● **Work item**
Give back every line of the data exactly. Pictures are not part of the copy.

::: Data below :::

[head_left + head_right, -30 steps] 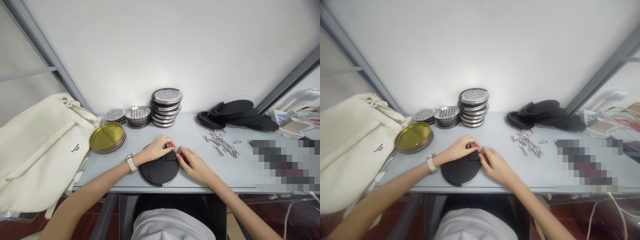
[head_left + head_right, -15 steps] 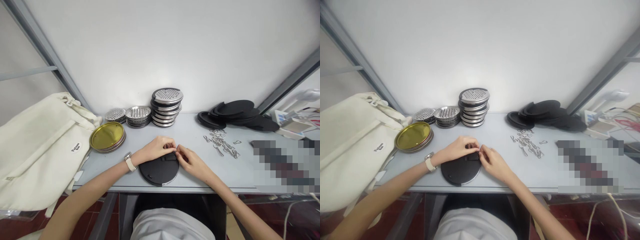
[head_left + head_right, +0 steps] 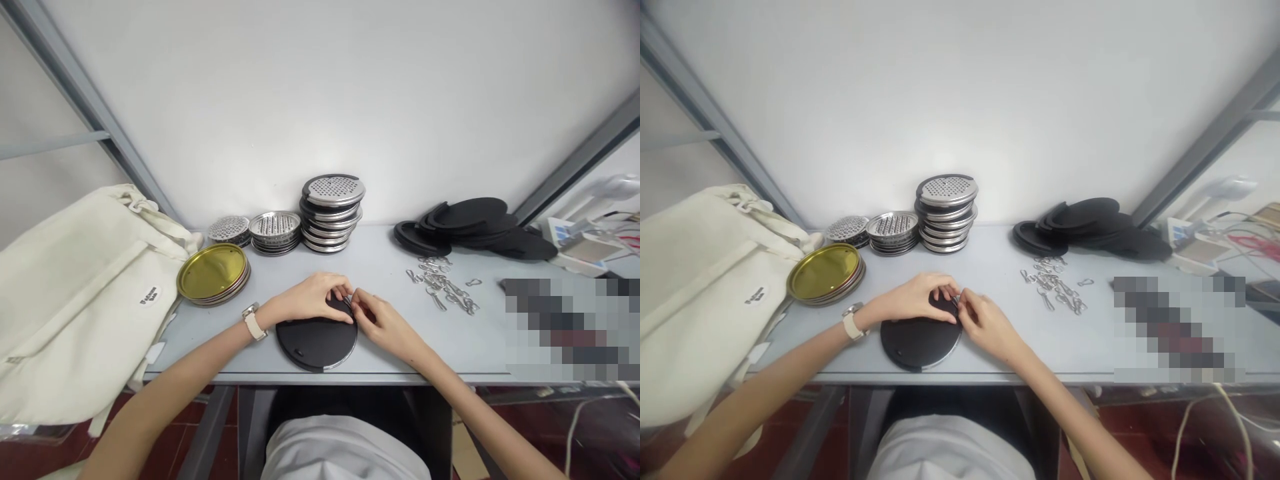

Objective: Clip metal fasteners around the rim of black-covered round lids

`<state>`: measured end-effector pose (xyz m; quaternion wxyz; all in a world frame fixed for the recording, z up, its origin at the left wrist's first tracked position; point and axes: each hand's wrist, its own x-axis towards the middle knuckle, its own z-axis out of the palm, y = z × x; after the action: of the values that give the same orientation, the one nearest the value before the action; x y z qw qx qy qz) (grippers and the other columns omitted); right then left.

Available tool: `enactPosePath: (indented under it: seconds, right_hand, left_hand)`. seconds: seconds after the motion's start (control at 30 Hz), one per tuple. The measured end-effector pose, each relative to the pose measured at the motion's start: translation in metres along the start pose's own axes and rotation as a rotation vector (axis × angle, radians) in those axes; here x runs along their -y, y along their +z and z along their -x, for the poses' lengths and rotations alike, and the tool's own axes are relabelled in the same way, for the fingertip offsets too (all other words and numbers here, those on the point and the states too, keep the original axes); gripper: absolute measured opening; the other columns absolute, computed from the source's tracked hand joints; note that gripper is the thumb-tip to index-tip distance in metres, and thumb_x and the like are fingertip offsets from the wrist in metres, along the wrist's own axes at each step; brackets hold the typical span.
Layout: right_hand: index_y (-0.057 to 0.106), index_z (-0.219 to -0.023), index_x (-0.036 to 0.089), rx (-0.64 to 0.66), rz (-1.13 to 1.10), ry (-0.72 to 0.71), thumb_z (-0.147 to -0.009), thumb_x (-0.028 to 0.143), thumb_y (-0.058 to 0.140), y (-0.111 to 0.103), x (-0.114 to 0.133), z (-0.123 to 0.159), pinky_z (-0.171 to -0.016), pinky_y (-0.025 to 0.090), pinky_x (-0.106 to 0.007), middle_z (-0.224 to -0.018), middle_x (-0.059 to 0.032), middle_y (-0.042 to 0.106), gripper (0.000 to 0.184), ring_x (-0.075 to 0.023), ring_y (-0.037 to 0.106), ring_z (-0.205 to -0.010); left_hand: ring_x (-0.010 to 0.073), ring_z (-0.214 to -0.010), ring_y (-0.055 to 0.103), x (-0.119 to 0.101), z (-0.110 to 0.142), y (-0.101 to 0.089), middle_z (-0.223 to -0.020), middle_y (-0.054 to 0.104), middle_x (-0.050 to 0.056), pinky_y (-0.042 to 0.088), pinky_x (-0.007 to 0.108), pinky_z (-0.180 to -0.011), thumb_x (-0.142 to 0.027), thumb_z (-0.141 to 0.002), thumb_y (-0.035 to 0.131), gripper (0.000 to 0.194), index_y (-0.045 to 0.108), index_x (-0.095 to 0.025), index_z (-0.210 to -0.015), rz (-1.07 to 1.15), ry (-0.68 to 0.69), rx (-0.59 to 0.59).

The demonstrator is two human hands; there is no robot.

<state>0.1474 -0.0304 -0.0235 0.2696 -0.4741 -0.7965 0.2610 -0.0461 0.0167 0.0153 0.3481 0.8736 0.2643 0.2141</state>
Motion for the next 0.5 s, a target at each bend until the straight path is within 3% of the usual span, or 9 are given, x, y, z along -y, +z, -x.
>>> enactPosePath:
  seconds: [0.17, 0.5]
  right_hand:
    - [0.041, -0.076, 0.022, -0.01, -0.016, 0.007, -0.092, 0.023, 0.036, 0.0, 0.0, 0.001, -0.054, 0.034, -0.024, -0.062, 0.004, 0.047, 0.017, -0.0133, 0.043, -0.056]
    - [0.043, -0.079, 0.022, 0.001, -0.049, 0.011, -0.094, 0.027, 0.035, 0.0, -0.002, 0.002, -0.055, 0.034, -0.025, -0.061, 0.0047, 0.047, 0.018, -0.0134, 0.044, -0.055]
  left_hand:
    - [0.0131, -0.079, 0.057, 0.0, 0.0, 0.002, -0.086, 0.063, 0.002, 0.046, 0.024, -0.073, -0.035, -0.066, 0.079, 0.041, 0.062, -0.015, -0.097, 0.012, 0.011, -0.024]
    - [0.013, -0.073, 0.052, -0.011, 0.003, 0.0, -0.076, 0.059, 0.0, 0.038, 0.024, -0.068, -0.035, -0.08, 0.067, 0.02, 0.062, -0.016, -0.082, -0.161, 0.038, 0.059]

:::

● **Task result**
[head_left + head_right, -30 steps] 
[head_left + head_right, -15 steps] 
[head_left + head_right, +0 steps] 

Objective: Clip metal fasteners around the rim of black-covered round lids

`<state>`: measured end-effector pose (xyz m; quaternion wxyz; all in a world frame fixed for the recording, z up, its origin at the left wrist's first tracked position; point and axes: each hand's wrist, its own x-axis towards the middle knuckle, its own z-axis out of the palm, y = z × x; after the action: of the values that give the same orientation, the one nearest the value before the action; x y z qw qx qy qz) (grippers and the other columns omitted); right then left.

Available tool: `enactPosePath: (indented under it: seconds, right_hand, left_hand)`. seconds: seconds after the motion's start (control at 30 Hz), one per tuple. The measured end-effector pose, each relative to the pose measured at the motion's start: translation in metres along the start pose's own axes and rotation as a rotation vector (axis × angle, radians) in those axes; here x runs along their -y, y along their +z and z along their -x, for the poses' lengths and rotations alike, and the tool's own axes are relabelled in the same way, for the fingertip offsets too (all other words and numbers here, those on the point and the states too, keep the original axes); gripper: absolute measured opening; the other columns absolute, computed from the source's tracked hand joints; note that gripper is the thumb-tip to index-tip distance in metres, and thumb_x and the like are fingertip offsets from the wrist in metres, along the wrist's own axes at each step; brackets hold the typical span.
Layout: right_hand: index_y (-0.057 to 0.106), index_z (-0.219 to -0.023), index_x (-0.036 to 0.089), rx (-0.64 to 0.66), rz (-1.13 to 1.10), ry (-0.72 to 0.71), thumb_z (-0.147 to -0.009), thumb_x (-0.028 to 0.143), thumb_y (-0.058 to 0.140), y (-0.111 to 0.103), x (-0.114 to 0.133), z (-0.123 to 0.159), pinky_z (-0.171 to -0.016), pinky_y (-0.025 to 0.090), pinky_x (-0.106 to 0.007), middle_z (-0.224 to -0.018), middle_x (-0.059 to 0.032), middle_y (-0.042 to 0.106), gripper (0.000 to 0.184), ring_x (-0.075 to 0.023), ring_y (-0.037 to 0.106), ring_z (-0.205 to -0.010); left_hand: ring_x (-0.010 to 0.073), ring_z (-0.214 to -0.010), ring_y (-0.055 to 0.103), x (-0.119 to 0.101), z (-0.110 to 0.142), y (-0.101 to 0.089), middle_z (-0.223 to -0.020), middle_y (-0.054 to 0.104), middle_x (-0.050 to 0.056), pinky_y (-0.042 to 0.088), pinky_x (-0.007 to 0.108), pinky_z (-0.180 to -0.011), thumb_x (-0.142 to 0.027), thumb_z (-0.141 to 0.002), thumb_y (-0.035 to 0.131), gripper (0.000 to 0.194), index_y (-0.045 to 0.108), index_x (-0.095 to 0.025), index_z (-0.210 to -0.015), rz (-1.07 to 1.15), ry (-0.68 to 0.69), rx (-0.59 to 0.59).

The demonstrator is two human hands; there is no robot.

<state>0.1474 -0.0304 -0.0235 0.2696 -0.4741 -0.7965 0.2610 -0.0461 0.0167 0.0153 0.3481 0.8736 0.2643 0.2141</state>
Motion for the next 0.5 s, a target at each bend until the straight path is within 3% of the usual span, or 9 are given, x, y, z along -y, +z, -x.
>>> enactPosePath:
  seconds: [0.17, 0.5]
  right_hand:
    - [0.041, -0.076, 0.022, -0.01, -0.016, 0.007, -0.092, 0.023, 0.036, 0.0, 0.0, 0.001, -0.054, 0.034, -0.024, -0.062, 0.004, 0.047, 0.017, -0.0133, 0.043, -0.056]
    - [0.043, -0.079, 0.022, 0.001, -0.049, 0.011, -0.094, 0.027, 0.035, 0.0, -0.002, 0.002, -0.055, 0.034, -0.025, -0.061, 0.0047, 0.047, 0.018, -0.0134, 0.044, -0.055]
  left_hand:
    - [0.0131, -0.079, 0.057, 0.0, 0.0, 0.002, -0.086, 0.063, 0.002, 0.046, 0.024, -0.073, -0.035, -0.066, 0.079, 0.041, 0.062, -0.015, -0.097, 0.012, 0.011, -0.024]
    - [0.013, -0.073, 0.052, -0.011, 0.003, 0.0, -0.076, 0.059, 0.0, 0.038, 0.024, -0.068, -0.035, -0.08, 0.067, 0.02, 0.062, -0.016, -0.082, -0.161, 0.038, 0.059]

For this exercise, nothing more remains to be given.